* _Records to use_:
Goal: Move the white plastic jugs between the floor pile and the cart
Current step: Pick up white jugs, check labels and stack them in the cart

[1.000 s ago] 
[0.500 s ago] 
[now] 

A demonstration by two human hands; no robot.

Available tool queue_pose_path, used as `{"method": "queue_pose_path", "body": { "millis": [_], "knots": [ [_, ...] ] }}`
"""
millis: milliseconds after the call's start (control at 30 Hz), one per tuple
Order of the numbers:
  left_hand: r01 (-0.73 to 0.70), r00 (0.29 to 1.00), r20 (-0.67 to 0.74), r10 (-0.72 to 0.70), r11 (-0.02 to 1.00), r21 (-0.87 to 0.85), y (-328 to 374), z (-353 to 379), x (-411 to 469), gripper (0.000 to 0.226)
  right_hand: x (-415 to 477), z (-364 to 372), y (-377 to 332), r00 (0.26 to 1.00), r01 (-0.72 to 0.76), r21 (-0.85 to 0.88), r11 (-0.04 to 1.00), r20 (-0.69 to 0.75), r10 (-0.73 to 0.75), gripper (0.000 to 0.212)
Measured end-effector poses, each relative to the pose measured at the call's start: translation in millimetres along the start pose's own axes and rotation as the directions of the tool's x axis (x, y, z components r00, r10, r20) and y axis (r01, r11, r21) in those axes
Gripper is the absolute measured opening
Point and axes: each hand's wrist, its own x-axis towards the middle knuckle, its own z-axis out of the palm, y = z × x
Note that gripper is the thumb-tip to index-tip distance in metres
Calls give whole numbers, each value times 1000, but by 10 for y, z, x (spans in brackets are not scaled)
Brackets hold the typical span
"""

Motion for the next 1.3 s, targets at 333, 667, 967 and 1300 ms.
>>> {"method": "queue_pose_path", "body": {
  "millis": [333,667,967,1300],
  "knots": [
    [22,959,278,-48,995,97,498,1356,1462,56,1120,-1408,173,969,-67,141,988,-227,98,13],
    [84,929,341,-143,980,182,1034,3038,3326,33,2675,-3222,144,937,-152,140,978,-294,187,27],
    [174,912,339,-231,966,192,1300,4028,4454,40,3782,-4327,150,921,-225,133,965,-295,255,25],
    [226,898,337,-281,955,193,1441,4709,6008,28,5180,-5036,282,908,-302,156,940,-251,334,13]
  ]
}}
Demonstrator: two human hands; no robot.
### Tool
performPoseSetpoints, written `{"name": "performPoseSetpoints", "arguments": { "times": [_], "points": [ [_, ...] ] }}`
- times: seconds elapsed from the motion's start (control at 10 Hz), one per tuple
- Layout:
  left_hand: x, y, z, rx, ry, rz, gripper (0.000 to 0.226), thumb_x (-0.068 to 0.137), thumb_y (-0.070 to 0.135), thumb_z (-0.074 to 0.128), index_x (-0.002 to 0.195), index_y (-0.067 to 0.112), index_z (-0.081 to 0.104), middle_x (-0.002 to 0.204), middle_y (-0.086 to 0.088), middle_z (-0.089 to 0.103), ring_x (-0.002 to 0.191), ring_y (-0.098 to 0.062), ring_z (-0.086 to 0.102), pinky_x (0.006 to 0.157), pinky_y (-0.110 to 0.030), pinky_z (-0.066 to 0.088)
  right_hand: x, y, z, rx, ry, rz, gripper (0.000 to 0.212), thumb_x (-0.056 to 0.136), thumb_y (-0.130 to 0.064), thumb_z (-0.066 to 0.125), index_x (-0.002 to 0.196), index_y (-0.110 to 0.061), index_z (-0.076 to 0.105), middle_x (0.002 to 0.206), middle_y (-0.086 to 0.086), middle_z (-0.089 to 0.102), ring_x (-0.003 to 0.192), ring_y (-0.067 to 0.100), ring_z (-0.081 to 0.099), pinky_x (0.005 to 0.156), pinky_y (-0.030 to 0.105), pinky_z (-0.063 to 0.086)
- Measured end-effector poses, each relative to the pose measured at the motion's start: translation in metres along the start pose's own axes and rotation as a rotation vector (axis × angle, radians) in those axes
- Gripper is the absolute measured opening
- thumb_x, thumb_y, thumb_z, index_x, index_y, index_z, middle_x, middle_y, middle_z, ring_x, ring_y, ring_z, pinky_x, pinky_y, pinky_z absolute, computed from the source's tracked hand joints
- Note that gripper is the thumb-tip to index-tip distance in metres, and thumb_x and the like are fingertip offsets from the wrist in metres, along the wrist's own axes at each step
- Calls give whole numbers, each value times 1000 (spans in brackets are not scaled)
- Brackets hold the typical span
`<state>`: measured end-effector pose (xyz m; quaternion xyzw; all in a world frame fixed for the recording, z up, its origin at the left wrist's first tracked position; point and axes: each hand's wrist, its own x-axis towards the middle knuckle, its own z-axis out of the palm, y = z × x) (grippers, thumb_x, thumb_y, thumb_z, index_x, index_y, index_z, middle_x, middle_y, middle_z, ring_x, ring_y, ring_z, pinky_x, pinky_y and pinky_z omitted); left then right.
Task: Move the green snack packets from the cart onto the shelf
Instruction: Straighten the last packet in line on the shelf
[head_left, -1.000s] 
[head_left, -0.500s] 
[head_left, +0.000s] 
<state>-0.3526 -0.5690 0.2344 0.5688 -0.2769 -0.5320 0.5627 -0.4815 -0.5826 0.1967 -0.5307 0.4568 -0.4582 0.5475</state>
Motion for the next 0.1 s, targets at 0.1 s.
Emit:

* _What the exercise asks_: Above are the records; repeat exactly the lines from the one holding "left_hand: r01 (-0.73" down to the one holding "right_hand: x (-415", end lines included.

* _Completed task_:
  left_hand: r01 (-0.73 to 0.70), r00 (0.29 to 1.00), r20 (-0.67 to 0.74), r10 (-0.72 to 0.70), r11 (-0.02 to 1.00), r21 (-0.87 to 0.85), y (-328 to 374), z (-353 to 379), x (-411 to 469), gripper (0.000 to 0.226)
  right_hand: x (-415 to 477), z (-364 to 372), y (-377 to 332), r00 (0.26 to 1.00), r01 (-0.72 to 0.76), r21 (-0.85 to 0.88), r11 (-0.04 to 1.00), r20 (-0.69 to 0.75), r10 (-0.73 to 0.75), gripper (0.000 to 0.212)

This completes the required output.